Thanks to the collective efforts of a member of the Royal Canadian Dragoons, his mother, a Woodbridge, Ontario toy company and many others, a couple of hundred Bosnian orphans received a little bit of comfort over the holiday season. Private Alexander Vanderploeg who is serving in the RCD at Visoko, Bosnia persuaded his mother, Elizabeth Ecker of Willowdale, Ontario that the orphans in the Drin Hospital at Visoko would be cheered by receiving something special at Christmas. Ms. Ecker persuaded Ganz Brothers Toy Company to donate two hundred teddy bears, which with the help of The Toronto Star and Canadian Forces Air Transport Group, made the long journey to Bosnia. They were presented to the youngsters at the hospital which has been receiving considerable support from the Canadian peacekeepers who have been busy providing wood and installing new showers, washers and dryers as well as entertaining the children in play.


Canada has officially insisted that Russia halt its bombing of the breakaway Chechnya.

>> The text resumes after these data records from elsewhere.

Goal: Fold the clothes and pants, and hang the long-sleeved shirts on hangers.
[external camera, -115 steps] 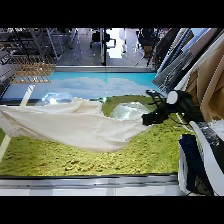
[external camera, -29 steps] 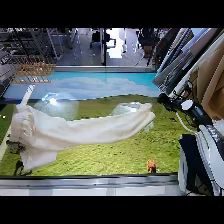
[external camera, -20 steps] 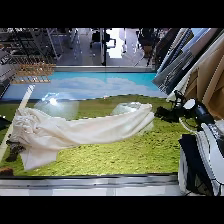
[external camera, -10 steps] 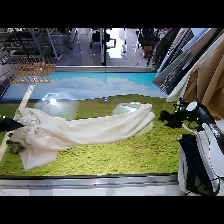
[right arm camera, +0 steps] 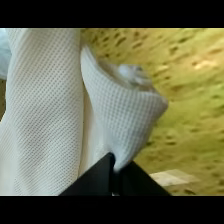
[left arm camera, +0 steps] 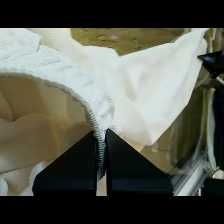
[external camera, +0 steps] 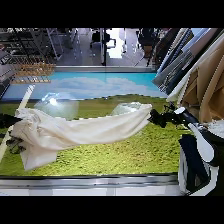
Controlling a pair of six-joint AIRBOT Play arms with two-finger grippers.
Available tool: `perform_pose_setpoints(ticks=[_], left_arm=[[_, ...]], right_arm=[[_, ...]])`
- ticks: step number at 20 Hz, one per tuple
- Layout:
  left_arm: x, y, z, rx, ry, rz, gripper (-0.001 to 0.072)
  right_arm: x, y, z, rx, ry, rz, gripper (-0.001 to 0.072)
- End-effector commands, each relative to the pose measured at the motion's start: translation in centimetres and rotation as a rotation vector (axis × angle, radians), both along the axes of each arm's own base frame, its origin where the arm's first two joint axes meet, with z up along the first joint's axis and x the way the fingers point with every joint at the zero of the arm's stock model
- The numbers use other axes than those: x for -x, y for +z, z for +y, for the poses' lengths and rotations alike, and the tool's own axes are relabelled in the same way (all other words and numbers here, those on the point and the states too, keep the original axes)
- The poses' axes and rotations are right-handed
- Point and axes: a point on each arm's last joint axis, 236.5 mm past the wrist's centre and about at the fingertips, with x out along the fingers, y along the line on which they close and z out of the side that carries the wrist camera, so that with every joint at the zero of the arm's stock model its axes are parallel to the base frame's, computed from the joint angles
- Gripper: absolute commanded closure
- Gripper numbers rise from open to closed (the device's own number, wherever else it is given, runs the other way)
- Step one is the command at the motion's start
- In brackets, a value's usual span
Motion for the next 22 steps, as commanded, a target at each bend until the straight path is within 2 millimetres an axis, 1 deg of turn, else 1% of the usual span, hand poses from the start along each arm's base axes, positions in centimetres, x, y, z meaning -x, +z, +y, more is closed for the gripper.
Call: perform_pose_setpoints(ticks=[1,2,3,5,6,7,8,9,10,11,12,13,14,15,16,17,18,19,20,21,22], left_arm=[[-0.9,4.5,-0.4,0.160,0.042,-0.087,0.0691],[-1.2,6.6,-0.3,0.194,0.058,-0.144,0.0691],[-1.3,9.6,0.0,0.229,0.079,-0.224,0.0691],[-0.8,16.5,0.9,0.284,0.127,-0.404,0.0692],[-0.1,20.4,1.5,0.301,0.158,-0.504,0.0692],[0.9,24.1,2.2,0.312,0.191,-0.597,0.0692],[2.2,27.8,2.8,0.317,0.226,-0.690,0.0692],[3.4,30.6,3.5,0.313,0.267,-0.752,0.0692],[4.4,32.6,4.3,0.282,0.317,-0.796,0.0692],[5.0,33.4,5.2,0.233,0.367,-0.808,0.0693],[5.2,33.2,6.2,0.176,0.413,-0.792,0.0692],[5.2,32.0,6.9,0.125,0.434,-0.752,0.0692],[4.9,29.4,7.6,0.057,0.444,-0.672,0.0692],[4.5,25.8,8.3,-0.021,0.445,-0.563,0.0692],[4.3,22.1,8.8,-0.089,0.433,-0.452,0.0691],[4.3,18.2,9.2,-0.141,0.411,-0.338,0.0692],[4.2,15.0,9.5,-0.158,0.396,-0.238,0.0692],[4.0,12.2,9.7,-0.148,0.396,-0.145,0.0691],[3.6,9.6,9.7,-0.122,0.390,-0.069,0.0691],[3.0,7.7,9.3,-0.086,0.376,-0.025,0.0691],[2.3,5.8,8.8,-0.045,0.363,0.014,0.0691]], right_arm=[[-0.4,1.7,1.9,-0.010,0.119,-0.066,0.0690],[0.0,4.1,2.2,0.008,0.185,-0.094,0.0690],[0.7,6.8,2.1,0.048,0.249,-0.116,0.0690],[3.5,13.4,0.5,0.213,0.377,-0.150,0.0690],[5.1,16.6,-0.7,0.302,0.390,-0.160,0.0690],[7.0,20.4,-2.0,0.397,0.381,-0.186,0.0690],[8.7,24.0,-2.9,0.473,0.355,-0.233,0.0690],[10.5,28.2,-3.4,0.539,0.314,-0.312,0.0690],[12.0,31.9,-3.3,0.576,0.273,-0.403,0.0690],[13.4,35.7,-3.1,0.600,0.211,-0.507,0.0690],[14.3,38.3,-3.1,0.607,0.153,-0.580,0.0691],[15.1,39.5,-3.1,0.610,0.126,-0.606,0.0691],[15.2,39.0,-3.2,0.603,0.120,-0.581,0.0691],[14.8,37.2,-3.2,0.583,0.137,-0.522,0.0691],[14.1,34.8,-3.2,0.555,0.166,-0.444,0.0691],[13.3,31.5,-3.1,0.513,0.193,-0.337,0.0690],[12.6,28.1,-3.1,0.473,0.217,-0.234,0.0690],[11.7,24.4,-2.9,0.423,0.236,-0.132,0.0689],[10.7,21.0,-2.7,0.373,0.244,-0.051,0.0689],[9.4,17.5,-2.4,0.325,0.252,0.013,0.0688],[7.8,14.6,-2.0,0.279,0.242,0.040,0.0688]])
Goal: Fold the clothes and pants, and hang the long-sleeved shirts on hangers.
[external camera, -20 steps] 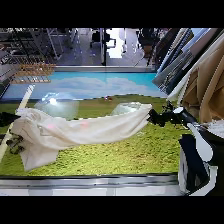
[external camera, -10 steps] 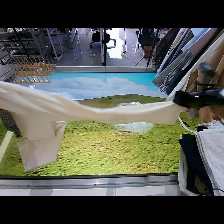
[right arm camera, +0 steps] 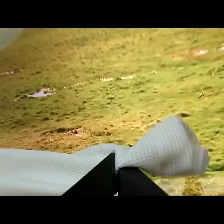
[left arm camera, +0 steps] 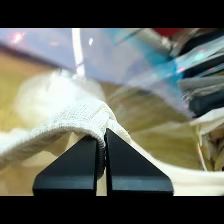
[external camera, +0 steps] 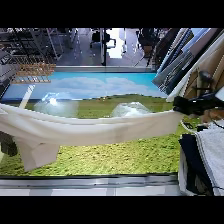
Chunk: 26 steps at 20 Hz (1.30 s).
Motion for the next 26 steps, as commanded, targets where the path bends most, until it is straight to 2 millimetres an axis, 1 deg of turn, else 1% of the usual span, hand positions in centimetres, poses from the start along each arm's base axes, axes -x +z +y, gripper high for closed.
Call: perform_pose_setpoints(ticks=[1,2,3,4,5,6,7,9,11,12,13,14,15,17,18,19,20,21,22,23,24,25,26], left_arm=[[-0.8,-8.6,-0.8,0.082,-0.042,0.230,0.0692],[-1.3,-9.9,-1.5,0.105,-0.066,0.248,0.0691],[-1.7,-10.9,-2.0,0.121,-0.082,0.260,0.0691],[-2.0,-11.7,-2.5,0.133,-0.095,0.271,0.0691],[-2.3,-12.2,-2.8,0.142,-0.104,0.279,0.0691],[-2.3,-12.6,-2.9,0.148,-0.106,0.283,0.0691],[-2.4,-12.7,-2.8,0.149,-0.104,0.284,0.0691],[-2.2,-12.7,-2.4,0.152,-0.095,0.284,0.0691],[-2.1,-12.6,-2.2,0.155,-0.090,0.280,0.0691],[-2.1,-12.6,-2.2,0.157,-0.089,0.278,0.0691],[-2.1,-12.6,-2.2,0.157,-0.089,0.278,0.0691],[-2.1,-12.6,-2.2,0.157,-0.089,0.278,0.0691],[-2.1,-12.6,-2.2,0.157,-0.089,0.278,0.0691],[-2.1,-12.6,-2.2,0.157,-0.089,0.278,0.0690],[-2.1,-12.6,-2.2,0.157,-0.089,0.278,0.0690],[-2.1,-12.6,-2.2,0.157,-0.089,0.278,0.0690],[-2.0,-12.5,-2.3,0.160,-0.093,0.278,0.0690],[-1.9,-12.3,-2.6,0.169,-0.106,0.275,0.0691],[-1.6,-11.9,-2.8,0.185,-0.114,0.276,0.0691],[-1.4,-11.2,-3.0,0.199,-0.120,0.270,0.0691],[-1.3,-9.8,-3.1,0.209,-0.124,0.245,0.0691],[-1.2,-7.7,-3.3,0.221,-0.129,0.193,0.0692],[-1.2,-4.9,-3.4,0.234,-0.129,0.122,0.0691]], right_arm=[[-4.0,-10.3,1.6,-0.154,-0.029,0.170,0.0686],[-5.6,-12.0,2.1,-0.185,-0.013,0.148,0.0630],[-6.5,-13.3,2.5,-0.200,0.017,0.131,0.0506],[-6.7,-14.2,2.2,-0.180,0.044,0.130,0.0341],[-6.5,-14.8,1.3,-0.142,0.049,0.140,0.0258],[-6.1,-15.3,-0.2,-0.089,0.048,0.152,0.0260],[-6.0,-15.6,-1.1,-0.061,0.057,0.153,0.0260],[-6.3,-15.8,-2.4,-0.055,0.061,0.134,0.0260],[-7.2,-16.6,-3.2,-0.037,0.061,0.105,0.0259],[-7.8,-17.2,-3.4,-0.033,0.059,0.088,0.0254],[-8.6,-17.5,-3.1,-0.050,0.061,0.063,0.0231],[-9.4,-17.8,-2.4,-0.079,0.074,0.030,0.0220],[-10.4,-17.9,-1.7,-0.109,0.084,-0.009,0.0182],[-11.6,-18.6,-1.2,-0.155,0.057,-0.042,0.0184],[-11.8,-19.2,-0.9,-0.180,0.048,-0.038,0.0186],[-11.7,-19.7,-0.3,-0.206,0.055,-0.026,0.0216],[-11.2,-20.0,0.2,-0.222,0.082,-0.011,0.0402],[-10.6,-19.9,0.6,-0.228,0.103,0.008,0.0632],[-10.0,-19.5,0.9,-0.235,0.124,0.026,0.0688],[-9.4,-18.6,1.1,-0.236,0.147,0.034,0.0689],[-8.6,-17.0,1.5,-0.234,0.174,0.035,0.0689],[-7.9,-15.1,1.7,-0.227,0.201,0.027,0.0689],[-7.1,-12.6,1.9,-0.212,0.226,0.009,0.0689]])
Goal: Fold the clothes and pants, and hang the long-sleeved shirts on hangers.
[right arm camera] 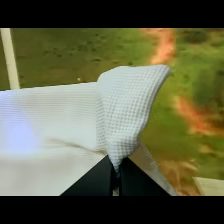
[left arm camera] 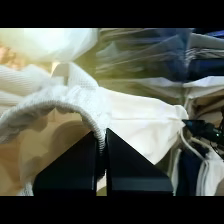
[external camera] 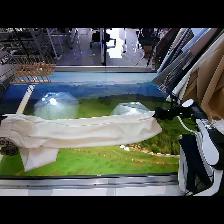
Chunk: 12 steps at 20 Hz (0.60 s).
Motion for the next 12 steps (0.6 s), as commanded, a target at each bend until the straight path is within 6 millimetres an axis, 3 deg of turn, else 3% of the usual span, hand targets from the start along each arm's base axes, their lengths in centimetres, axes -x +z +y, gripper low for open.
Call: perform_pose_setpoints(ticks=[1,2,4,6,8,9,12], left_arm=[[0.3,8.4,-0.6,0.071,0.017,-0.207,0.0692],[0.5,12.4,-0.6,0.093,0.037,-0.316,0.0691],[2.2,22.3,-0.2,0.152,0.099,-0.593,0.0691],[5.9,32.0,0.4,0.219,0.161,-0.871,0.0691],[11.5,40.3,0.3,0.280,0.186,-1.144,0.0691],[15.3,44.1,-0.2,0.298,0.184,-1.299,0.0691],[26.4,52.0,-3.2,0.259,0.178,-1.731,0.0691]], right_arm=[[2.9,6.7,1.2,0.014,0.086,-0.040,0.0690],[3.6,10.2,1.4,0.031,0.095,-0.101,0.0690],[4.8,18.0,1.6,0.076,0.061,-0.271,0.0690],[6.9,26.8,1.2,0.151,-0.015,-0.495,0.0690],[10.4,36.1,0.2,0.251,-0.126,-0.760,0.0690],[12.9,40.9,-0.4,0.304,-0.190,-0.909,0.0690],[21.8,52.3,-1.3,0.450,-0.329,-1.301,0.0690]])
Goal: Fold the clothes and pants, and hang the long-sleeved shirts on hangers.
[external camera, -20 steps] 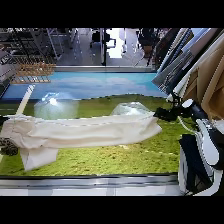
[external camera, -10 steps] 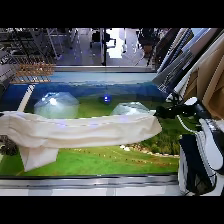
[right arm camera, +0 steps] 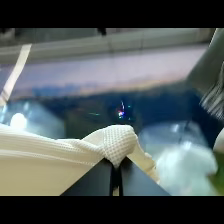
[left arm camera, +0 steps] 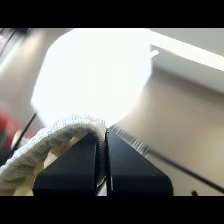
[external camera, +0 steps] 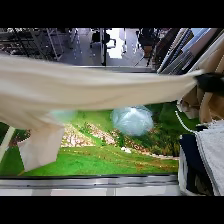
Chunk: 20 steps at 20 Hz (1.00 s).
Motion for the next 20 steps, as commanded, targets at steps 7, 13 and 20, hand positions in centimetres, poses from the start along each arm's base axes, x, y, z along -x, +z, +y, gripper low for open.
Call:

Ottawa has indicated it prefers to see the dispute resolved through peaceful means.

"We recognise that this is a matter internal to Russia, but have been deeply disturbed by the suffering of innocent civilians and the violations of human rights," Secretary of State for External Affairs Andre Ouellet said.

Ouellet added that both he and Prime Minister Jean Chretien have written to Russian President Boris Yeltsin urging him to to follow through on his order to halt the bombing of Chechnya and to try to reach a peaceful settlement of the conflcit.

Chechnya, in the Caucasus of southern Russia, has been under assault by Russian troops and tanks since December 11. Yeltsin sent in the troops to stop an independence drive.


HMCS Montreal (FFH 336), Commander Christopher Gunn commanding, departed Halifax on 4 January 1995 bound for the Adriatic Ocean where she will replace HMCS Toronto (FFH 333) as Canada's contribution to NATO's Standing Naval Force Atlantic.

STANAVFORLANT is currently enforcing the United Nations arms embargo against the former Yugoslavia in OPERATION SHARP GUARD. Montreal has a crew of 225 all ranks including a Sea King helicopter detachment from 12 Wing, Shearwater, Nova Scotia.


HMCS Calgary (FFH 335), Commander Gary Paulsen commanding, arrived at CFB Esquimalt on the Friday before Christmas. Still undergoing trials, the new Canadian Patrol Frigate departed Halifax on 25 November, 1994. After a call at Aruba in the Dutch Antilles, Calgary transited the Panama Canal early in December. HMCS Calgary is scheduled to be commissioned in May 1995 and will serve on the West Coast.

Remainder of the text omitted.